Qual era a situação no século VII a.C.? O Império Assírio estava enfraquecido. Josias, rei de Judá, reorganizava o reino e seu exército, a fim de se libertar da vassalagem assíria e ainda por cima invadir os territórios ao norte, reanexando Benjamim, Efraim e os territórios em volta de Samaria (ROMER, 2008, LIVERANI, 2008). Isso é confirmado pela própria narrativa bíblica (que coloca Josias como um piedoso reformador do culto a Javé) como pelas evidências arqueológicas (FINKELSTEIN SILBERMAN, 2003).
Portanto, a épica batalha de Davi contra Golias é uma projeção personificada do passado do fundador da monarquia (Davi) no presente do monarca atual (Josias). Golias é gigantesco e armadurado porque o Império Assírio é gigantesco e dotado de um Exército com a última geração em equipamentos. Davi é pequeno, jovem e equipado de funda e cajado, tal qual os jovens benjamitas e judaitas recrutados por Josias para libertar Judá do domínio assírio. O Épico, além das questões de fé e de exaltação do grande herói daquele povo é, também, uma propaganda de guerra em tempos de mobilização nacional.
Referências
FINKELSTEIN, Israel; e SILBERMAN, Neil Asher.
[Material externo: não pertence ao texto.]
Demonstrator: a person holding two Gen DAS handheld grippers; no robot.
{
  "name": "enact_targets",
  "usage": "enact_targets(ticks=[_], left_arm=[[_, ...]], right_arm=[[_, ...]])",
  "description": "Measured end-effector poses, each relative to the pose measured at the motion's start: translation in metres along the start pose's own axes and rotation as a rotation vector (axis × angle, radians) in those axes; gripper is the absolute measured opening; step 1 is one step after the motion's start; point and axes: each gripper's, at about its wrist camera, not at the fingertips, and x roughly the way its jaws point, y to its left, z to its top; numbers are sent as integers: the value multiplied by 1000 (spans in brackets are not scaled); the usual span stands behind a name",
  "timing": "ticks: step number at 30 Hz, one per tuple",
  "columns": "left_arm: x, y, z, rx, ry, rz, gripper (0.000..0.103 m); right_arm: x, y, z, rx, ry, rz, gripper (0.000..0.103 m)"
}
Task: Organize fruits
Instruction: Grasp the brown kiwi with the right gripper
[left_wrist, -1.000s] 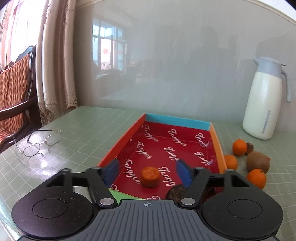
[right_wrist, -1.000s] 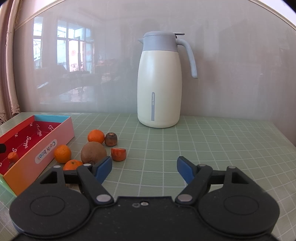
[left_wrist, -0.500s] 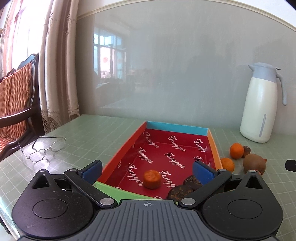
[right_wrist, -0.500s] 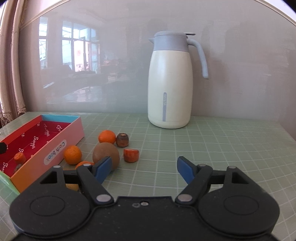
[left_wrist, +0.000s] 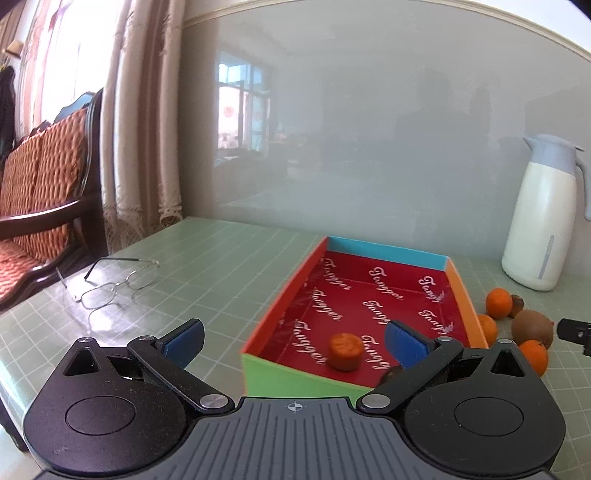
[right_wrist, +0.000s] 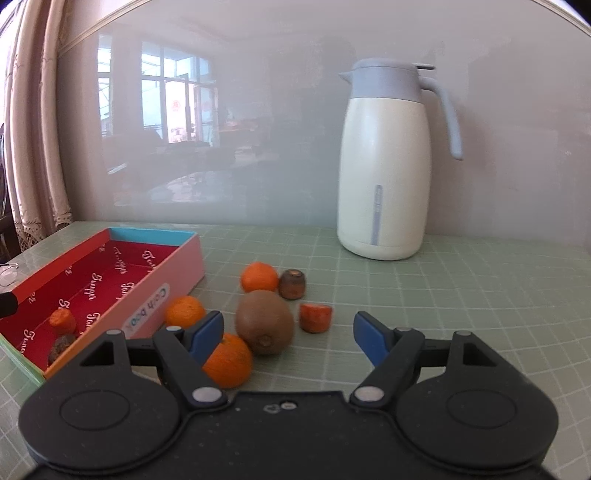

A Bíblia não tinha razão. São Paulo: A Girafa, 2003.
LIVERANI, Mario. Para além da Bíblia: história antiga de Israel. São Paulo: Paulus, 2008.
RICOEUR, Paul. Tempo e Narrativa (Tomo 1). Campinas: Papirus Editora, 1994.
RÖMER, Thomas. A chamada história deuteronomista: introdução sociológica, histórica e literária. Petrópolis: Vozes, 2008.